I was taught to torch the wire first before using it... that's why you need a blowtorch... and keep going with this giving the finesmaster grief and it could become costly!


----------



## shabbar

Rob Fisher said:


> I was taught to torch the wire first before using it... that's why you need a blowtorch... and keep going with this giving the finesmaster grief and it could become costly!
> 
> View attachment 9227


 
apologies honourable fines master sir

Reactions: Like 1 | Funny 1


----------



## TylerD

I take the Kanthal, coil the coil, insert into posts and heat it up and then pinch it a few times to get the hot spots out and neaten it up. Don't think there is a written rule on how to do coils.


----------



## Rob Fisher

TylerD said:


> I take the Kanthal, coil the coil, insert into posts and heat it up and then pinch it a few times to get the hot spots out and neaten it up. Don't think there is a written rule on how to do coils.


 
That's how I was doing it but I find it a lot easier doing it the other way now. I like the fact that I have pressure on the wire while its red hot! My ceramic tweezers haven't arrived from FT yet.

Reactions: Like 1 | Winner 1


----------



## shabbar

TylerD said:


> I take the Kanthal, coil the coil, insert into posts and heat it up and then pinch it a few times to get the hot spots out and neaten it up. Don't think there is a written rule on how to do coils.


 
different strokes for different folks

Reactions: Agree 1


----------



## TylerD

shabbar said:


> different strokes for different folks


Agree. Whatever works for you. Although, I haven't made a micro coil in a while. Ugly coils and ekowool.

Reactions: Agree 1


----------



## Metal Liz

Thanks for the share @Rob Fisher, i shall definitely be trying this method

Reactions: Like 1


----------



## kimbo

@Rob Fisher what i do in the mPT coils. When i have the coil in the cup i fire it. When glows nice i let go of the fire button and gentely sqeeze the coil between a screwdriver and the cup. After the coil has cooled down i just repossision it and if need be do it again. Works for me

Reactions: Like 1


----------



## Andre

I have shared this method many a time around here, Skipper. Even better with a pair of ceramic tweezers. For the final neat up I use the method shown in a video shared by @Alex. The last video in the first post of the Reo Basics thread.


----------



## Rob Fisher

Andre said:


> I have shared this method many a time around here, Skipper. Even better with a pair of ceramic tweezers. For the final neat up I use the method shown in a video shared by @Alex. The last video in the first post of the Reo Basics thread.


 
OK then no fine for you... maybe a fine for me for not reading properly!  Or maybe we just fine @shabbar just because!
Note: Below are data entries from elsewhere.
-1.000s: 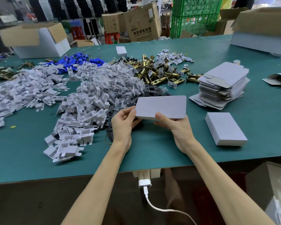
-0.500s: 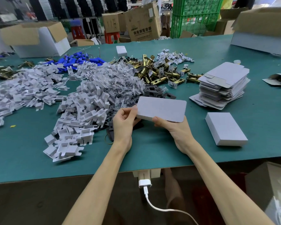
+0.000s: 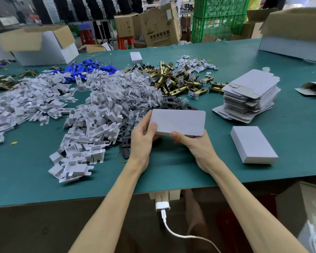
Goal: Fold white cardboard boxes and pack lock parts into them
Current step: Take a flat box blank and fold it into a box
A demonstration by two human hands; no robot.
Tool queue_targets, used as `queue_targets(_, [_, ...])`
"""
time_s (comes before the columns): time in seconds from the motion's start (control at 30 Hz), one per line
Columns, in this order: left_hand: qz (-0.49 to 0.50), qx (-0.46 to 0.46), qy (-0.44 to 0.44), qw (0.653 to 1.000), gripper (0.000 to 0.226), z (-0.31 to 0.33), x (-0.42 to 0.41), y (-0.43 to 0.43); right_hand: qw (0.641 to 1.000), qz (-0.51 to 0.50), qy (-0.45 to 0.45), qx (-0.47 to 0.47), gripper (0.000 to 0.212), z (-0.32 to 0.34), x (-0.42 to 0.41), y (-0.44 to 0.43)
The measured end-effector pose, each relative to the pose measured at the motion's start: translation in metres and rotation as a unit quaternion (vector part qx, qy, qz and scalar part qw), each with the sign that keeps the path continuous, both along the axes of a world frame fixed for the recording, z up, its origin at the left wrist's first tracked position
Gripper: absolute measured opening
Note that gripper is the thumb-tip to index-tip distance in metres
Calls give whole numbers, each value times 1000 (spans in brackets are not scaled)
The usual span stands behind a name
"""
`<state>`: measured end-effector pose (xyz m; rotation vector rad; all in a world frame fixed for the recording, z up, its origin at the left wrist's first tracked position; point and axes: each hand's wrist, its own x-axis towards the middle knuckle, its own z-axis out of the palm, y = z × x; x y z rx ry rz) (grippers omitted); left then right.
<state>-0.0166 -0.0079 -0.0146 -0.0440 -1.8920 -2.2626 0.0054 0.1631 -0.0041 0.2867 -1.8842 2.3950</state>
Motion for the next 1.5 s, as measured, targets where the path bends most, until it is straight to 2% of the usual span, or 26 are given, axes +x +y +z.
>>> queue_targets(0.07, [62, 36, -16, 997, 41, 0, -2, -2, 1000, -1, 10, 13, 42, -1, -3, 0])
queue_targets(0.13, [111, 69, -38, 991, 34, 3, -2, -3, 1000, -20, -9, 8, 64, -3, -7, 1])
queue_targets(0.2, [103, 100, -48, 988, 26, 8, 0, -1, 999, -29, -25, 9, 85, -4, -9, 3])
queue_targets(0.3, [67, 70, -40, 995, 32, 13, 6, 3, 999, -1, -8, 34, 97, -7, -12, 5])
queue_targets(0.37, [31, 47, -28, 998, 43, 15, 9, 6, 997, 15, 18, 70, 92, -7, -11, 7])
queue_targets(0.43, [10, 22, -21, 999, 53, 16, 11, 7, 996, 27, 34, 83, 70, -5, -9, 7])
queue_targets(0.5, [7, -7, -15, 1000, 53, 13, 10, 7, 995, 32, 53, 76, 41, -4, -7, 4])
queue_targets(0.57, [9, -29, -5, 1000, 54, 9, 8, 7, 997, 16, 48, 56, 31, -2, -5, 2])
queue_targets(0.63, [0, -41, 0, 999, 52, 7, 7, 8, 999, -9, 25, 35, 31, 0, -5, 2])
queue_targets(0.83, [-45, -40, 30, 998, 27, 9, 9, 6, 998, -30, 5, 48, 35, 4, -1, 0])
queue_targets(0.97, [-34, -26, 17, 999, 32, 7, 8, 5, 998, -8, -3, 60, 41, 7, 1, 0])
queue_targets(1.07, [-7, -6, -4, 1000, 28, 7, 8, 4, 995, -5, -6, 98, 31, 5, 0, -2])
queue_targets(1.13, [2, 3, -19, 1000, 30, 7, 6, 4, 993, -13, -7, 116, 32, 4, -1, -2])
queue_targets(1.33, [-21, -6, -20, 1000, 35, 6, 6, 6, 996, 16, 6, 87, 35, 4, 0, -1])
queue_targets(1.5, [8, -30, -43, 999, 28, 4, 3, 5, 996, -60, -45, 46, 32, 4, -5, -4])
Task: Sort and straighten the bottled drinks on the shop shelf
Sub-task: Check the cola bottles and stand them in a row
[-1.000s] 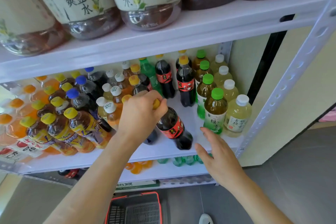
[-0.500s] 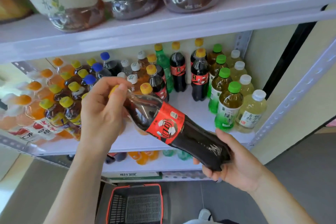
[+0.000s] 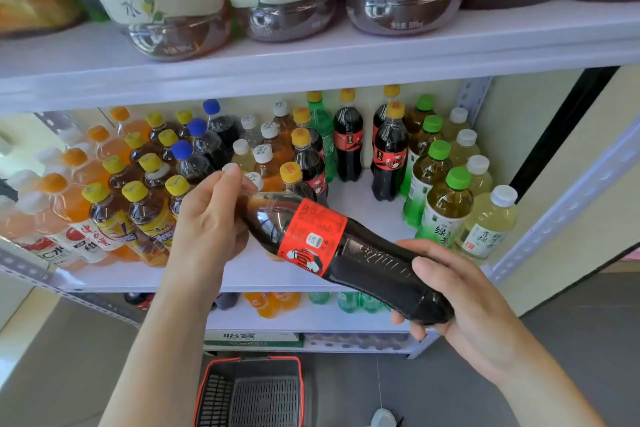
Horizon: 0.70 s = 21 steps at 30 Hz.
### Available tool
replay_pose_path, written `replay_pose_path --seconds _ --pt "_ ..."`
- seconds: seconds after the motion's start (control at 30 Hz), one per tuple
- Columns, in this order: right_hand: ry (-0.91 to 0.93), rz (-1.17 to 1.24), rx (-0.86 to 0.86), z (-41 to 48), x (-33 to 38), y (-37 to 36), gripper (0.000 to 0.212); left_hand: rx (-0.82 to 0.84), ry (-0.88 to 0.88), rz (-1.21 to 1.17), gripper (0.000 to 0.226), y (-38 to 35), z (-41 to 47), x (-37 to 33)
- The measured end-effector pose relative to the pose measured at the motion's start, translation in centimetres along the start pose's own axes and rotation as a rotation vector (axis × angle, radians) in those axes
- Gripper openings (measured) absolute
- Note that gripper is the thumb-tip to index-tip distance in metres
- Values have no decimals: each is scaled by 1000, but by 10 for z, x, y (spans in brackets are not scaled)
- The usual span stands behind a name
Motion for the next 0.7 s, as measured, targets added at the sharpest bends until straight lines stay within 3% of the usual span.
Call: replay_pose_path --seconds 0.13,0.33,0.47,0.63,0.7 --pt "28 -118 -53 1 -2 1 48 -5 8 -22 33 1 2 -3" --pt "172 -307 -86 2 3 2 74 -31 58 13 35 5 7 1" --pt "231 -226 -196 5 4 3 94 36 46 -35 26 4 6 4" --pt "75 -18 -209 8 11 2 77 76 -127 -68 26 -1 0 -4" --pt "-47 -24 -237 8 14 2 60 95 -155 -54 27 -1 0 -6"
Point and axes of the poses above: each hand's wrist, its own z-axis towards the middle knuckle, its own y-axis out of the back of the hand, x = y × z, the point moved 2 cm from there along z, towards the middle knuckle, and after that the axes turned 10 degrees about y, right-handed, at the moved point
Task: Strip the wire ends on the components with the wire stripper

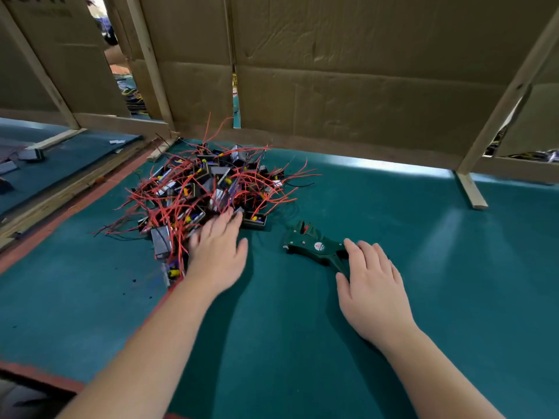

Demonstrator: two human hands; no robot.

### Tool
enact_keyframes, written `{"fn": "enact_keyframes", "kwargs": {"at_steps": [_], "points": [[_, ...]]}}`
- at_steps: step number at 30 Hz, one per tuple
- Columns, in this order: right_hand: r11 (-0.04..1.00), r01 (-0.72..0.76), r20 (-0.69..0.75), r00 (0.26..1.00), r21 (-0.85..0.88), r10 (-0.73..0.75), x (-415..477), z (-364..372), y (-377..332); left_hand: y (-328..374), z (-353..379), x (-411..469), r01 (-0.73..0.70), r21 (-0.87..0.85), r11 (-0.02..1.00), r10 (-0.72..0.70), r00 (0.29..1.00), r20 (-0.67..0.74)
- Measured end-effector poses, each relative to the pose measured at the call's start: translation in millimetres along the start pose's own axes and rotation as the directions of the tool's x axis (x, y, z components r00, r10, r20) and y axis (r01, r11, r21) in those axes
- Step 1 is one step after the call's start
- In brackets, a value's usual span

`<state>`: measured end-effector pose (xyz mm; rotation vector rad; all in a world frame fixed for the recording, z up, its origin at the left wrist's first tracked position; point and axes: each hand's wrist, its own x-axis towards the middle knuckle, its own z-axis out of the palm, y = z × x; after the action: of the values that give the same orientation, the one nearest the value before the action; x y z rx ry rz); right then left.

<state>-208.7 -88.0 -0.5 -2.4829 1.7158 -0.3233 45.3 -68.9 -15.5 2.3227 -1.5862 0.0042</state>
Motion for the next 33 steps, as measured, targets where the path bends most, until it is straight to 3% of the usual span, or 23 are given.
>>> {"fn": "enact_keyframes", "kwargs": {"at_steps": [5, 9, 13, 16, 18, 21, 27, 33], "points": [[1.0, -0.011, 0.0, 1.0, -0.002, 0.011, -0.2, 5.7, -1.2, -36.9, -12.4, 10.6, -0.187, -0.14, 0.972, 0.181, 0.982, -0.05], [1.0, -0.018, -0.002, 1.0, 0.008, 0.018, -0.4, 6.8, 0.0, -47.8, -22.6, 13.1, -0.277, -0.138, 0.951, 0.276, 0.961, -0.027], [0.999, -0.031, -0.005, 0.999, 0.013, 0.032, -0.1, 6.7, -1.6, -30.0, -28.1, 5.3, -0.199, 0.108, 0.974, 0.201, 0.98, -0.004], [0.999, -0.035, -0.005, 0.999, 0.034, 0.036, -0.9, 7.5, -1.9, -0.6, -31.2, -7.7, -0.14, 0.315, 0.939, 0.197, 0.968, -0.158], [0.998, -0.035, -0.013, 0.999, 0.057, 0.036, -1.4, 7.7, -2.4, 17.8, -29.0, -8.9, -0.189, 0.378, 0.906, 0.289, 0.929, -0.229], [0.997, -0.037, -0.041, 0.998, 0.063, 0.04, -1.5, 6.3, -3.3, 39.2, -21.9, 6.9, -0.317, 0.368, 0.874, 0.386, 0.913, -0.129], [0.998, -0.038, -0.052, 0.998, 0.053, 0.041, 0.7, 5.2, -2.8, 45.2, -0.3, 33.4, -0.127, 0.377, 0.917, 0.165, 0.984, -0.07], [0.994, -0.109, -0.083, 0.991, 0.005, 0.109, 11.1, -2.3, -2.3, 57.2, -7.5, 20.5, -0.083, 0.296, 0.952, 0.152, 0.964, -0.218]]}}
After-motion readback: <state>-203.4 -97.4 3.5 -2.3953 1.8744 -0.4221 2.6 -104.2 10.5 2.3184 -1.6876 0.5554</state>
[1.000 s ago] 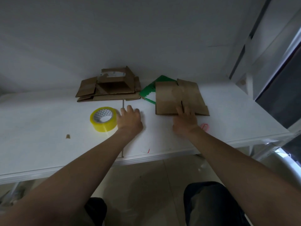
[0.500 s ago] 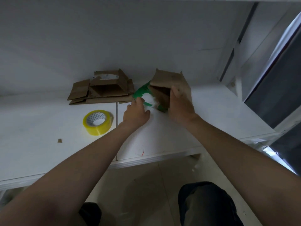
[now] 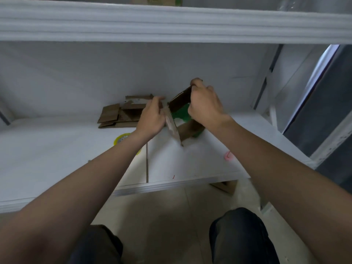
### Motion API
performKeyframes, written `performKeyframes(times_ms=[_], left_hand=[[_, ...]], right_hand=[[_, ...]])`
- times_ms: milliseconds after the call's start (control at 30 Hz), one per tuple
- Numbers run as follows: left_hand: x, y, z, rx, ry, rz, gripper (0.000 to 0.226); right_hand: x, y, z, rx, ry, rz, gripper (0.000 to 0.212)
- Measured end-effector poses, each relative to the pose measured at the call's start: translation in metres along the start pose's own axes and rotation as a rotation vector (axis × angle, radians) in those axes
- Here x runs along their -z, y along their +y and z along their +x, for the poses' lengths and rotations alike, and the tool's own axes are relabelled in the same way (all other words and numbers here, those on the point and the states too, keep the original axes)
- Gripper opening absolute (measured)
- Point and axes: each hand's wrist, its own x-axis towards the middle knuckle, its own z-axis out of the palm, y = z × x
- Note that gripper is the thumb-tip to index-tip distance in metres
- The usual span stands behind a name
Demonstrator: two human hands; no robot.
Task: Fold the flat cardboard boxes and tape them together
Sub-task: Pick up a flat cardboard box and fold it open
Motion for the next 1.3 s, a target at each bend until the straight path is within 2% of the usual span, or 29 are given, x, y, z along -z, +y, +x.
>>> performKeyframes(times_ms=[200,367,567,700,767,867,967,1133,1300], left_hand=[[0.047,0.024,-0.012,0.014,0.107,-0.069,0.043],[0.065,0.019,-0.026,0.11,0.014,-0.234,0.043],[0.065,0.001,-0.036,0.337,-0.129,-0.423,0.044],[0.055,-0.006,-0.032,0.343,-0.132,-0.545,0.032],[0.05,-0.004,-0.028,0.335,-0.125,-0.573,0.036],[0.046,0.002,-0.017,0.323,-0.134,-0.601,0.041],[0.042,0.005,-0.004,0.303,-0.125,-0.567,0.024],[0.028,0.006,0.006,0.323,-0.158,-0.448,0.027],[0.022,-0.005,0.009,0.438,-0.195,-0.423,0.028]], right_hand=[[0.029,-0.029,0.0,-0.032,0.025,0.058,0.033],[0.039,-0.045,-0.006,-0.117,0.009,0.091,0.025],[0.016,-0.044,-0.003,-0.22,-0.156,0.231,0.009],[0.008,-0.039,0.004,-0.268,-0.144,0.305,0.016],[0.008,-0.035,0.008,-0.293,-0.133,0.34,0.02],[0.011,-0.026,0.016,-0.305,-0.129,0.346,0.011],[0.015,-0.015,0.021,-0.368,-0.151,0.443,0.021],[-0.001,-0.001,0.024,-0.508,-0.272,0.685,0.038],[-0.031,0.006,0.02,-0.416,-0.21,0.692,0.054]])
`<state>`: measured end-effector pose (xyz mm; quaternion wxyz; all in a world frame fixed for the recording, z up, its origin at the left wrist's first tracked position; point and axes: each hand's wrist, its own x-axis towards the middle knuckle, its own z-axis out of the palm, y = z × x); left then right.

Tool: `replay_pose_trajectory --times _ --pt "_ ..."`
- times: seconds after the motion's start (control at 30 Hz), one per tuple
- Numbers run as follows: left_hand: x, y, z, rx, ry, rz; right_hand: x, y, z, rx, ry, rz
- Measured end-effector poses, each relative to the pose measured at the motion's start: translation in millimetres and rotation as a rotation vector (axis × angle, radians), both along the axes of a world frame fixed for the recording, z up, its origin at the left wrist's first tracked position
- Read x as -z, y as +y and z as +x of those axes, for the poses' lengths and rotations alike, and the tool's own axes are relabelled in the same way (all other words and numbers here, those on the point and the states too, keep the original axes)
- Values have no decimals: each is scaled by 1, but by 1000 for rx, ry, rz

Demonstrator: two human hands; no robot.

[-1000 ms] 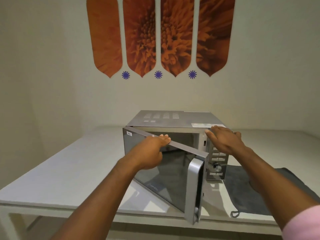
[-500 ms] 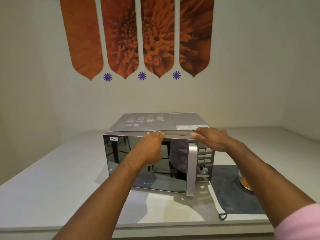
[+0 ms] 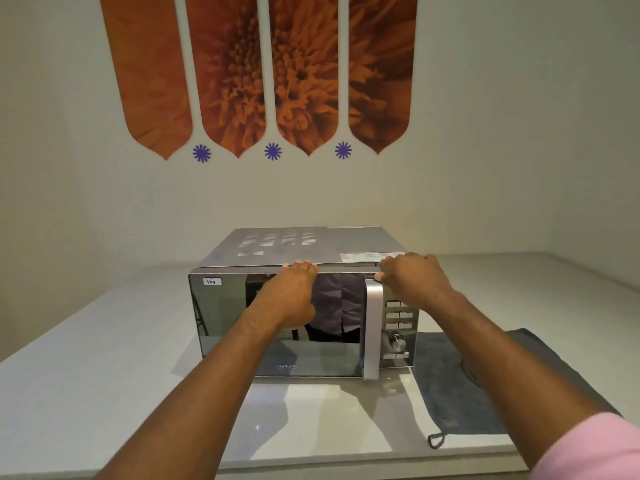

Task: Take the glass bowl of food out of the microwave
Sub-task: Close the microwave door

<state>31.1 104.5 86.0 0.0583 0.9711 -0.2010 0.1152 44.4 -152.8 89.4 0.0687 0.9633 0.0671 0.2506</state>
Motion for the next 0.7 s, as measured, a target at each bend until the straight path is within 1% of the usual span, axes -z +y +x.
replay_pose_trajectory --times 0.1,0.23,0.4,0.5,0.7 --pt "1 0 7 -5 2 -3 4 1 2 20 -62 -90" --pt "2 0 10 1 16 11 6 2 3 51 -103 -104" --pt "3 -1 13 -8 6 31 7 7 6 83 -137 -24" --pt "1 -4 12 -14 5 33 9 9 6 98 -171 -21" --pt "0 -7 10 -23 -3 19 7 16 5 154 -164 -11"
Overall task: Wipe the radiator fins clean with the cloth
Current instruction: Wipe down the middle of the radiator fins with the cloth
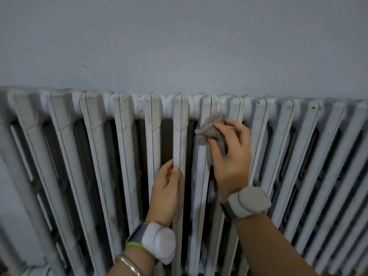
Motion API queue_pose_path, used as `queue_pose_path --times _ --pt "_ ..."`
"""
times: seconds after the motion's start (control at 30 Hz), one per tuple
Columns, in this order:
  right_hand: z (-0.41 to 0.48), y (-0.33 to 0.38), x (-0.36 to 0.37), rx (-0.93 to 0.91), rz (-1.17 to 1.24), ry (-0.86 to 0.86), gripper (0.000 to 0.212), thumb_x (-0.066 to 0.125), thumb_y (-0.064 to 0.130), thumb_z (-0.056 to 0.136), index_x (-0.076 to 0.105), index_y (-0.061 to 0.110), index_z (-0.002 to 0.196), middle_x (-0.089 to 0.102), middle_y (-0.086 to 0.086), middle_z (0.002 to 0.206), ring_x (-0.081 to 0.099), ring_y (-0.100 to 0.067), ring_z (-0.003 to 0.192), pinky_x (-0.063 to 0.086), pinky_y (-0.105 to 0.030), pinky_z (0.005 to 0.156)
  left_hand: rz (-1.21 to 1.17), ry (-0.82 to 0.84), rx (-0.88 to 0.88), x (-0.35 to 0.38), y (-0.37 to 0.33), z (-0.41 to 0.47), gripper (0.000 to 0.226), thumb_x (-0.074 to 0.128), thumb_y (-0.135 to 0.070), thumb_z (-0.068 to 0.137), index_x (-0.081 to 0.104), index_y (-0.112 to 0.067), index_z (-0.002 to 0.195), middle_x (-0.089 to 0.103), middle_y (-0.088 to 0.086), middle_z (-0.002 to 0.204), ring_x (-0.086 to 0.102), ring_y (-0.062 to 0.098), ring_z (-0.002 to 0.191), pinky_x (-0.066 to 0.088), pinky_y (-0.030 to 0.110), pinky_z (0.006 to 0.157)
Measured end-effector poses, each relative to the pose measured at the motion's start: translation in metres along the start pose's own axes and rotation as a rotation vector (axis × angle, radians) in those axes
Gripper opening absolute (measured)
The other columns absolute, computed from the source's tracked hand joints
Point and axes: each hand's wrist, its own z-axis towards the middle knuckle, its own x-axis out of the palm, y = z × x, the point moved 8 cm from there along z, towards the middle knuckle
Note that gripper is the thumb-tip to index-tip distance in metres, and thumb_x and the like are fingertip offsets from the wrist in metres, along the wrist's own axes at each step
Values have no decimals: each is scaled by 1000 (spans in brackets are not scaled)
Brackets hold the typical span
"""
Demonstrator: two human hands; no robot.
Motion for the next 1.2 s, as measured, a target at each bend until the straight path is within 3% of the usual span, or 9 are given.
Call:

Reactions: Like 1 | Funny 2


----------



## bones

I follow the same principle as @ET, but i doubt he burnt his moer off when the tweezers got hot. I need them ceramic tweezers!!


----------



## Rob Fisher

bones said:


> I follow the same principle as @ET, but i doubt he burnt his moer off when the tweezers got hot. I need them ceramic tweezers!!


 
He did indeed! That's why I use my long nose pliers until my ceramic tweezers finally arrive!

Reactions: Like 2


----------



## bones

Rob Fisher said:


> He did indeed! That's why I use my long nose pliers until my ceramic tweezers finally arrive!


At least I'm not the only one. I still have the burn marks on my fingers

Reactions: Agree 1


----------



## Andre

bones said:


> At least I'm not the only one. I still have the burn marks on my fingers


The mark of a true vaper!

Reactions: Like 1 | Agree 1 | Funny 1


----------



## ET

i use wooden clothes pegs these days to apply just the right pressure to the tweezers and then torch the coil whilst holding on to the wooden clothes peg. not gonna burn my fingers now

Reactions: Like 1 | Winner 1


----------



## bones

@ET Sounds like you got this thing pegged down....

Reactions: Funny 7


----------



## ET

lololololol


----------



## Metal Liz

Nice one ET, see you've always got a trick up your sleeve hey


----------



## johan

bones said:


> @ET Sounds like you got this thing pegged down....


 
Get yourself a beer! that was sharp.

Reactions: Like 2


----------



## Yiannaki

Is it just me that sometimes squeezes too hard, resulting in the coil collapsing, with wraps folding over each other?

Reactions: Agree 1


----------



## Andre

Yiannaki said:


> Is it just me that sometimes squeezes too hard, resulting in the coil collapsing, with wraps folding over each other?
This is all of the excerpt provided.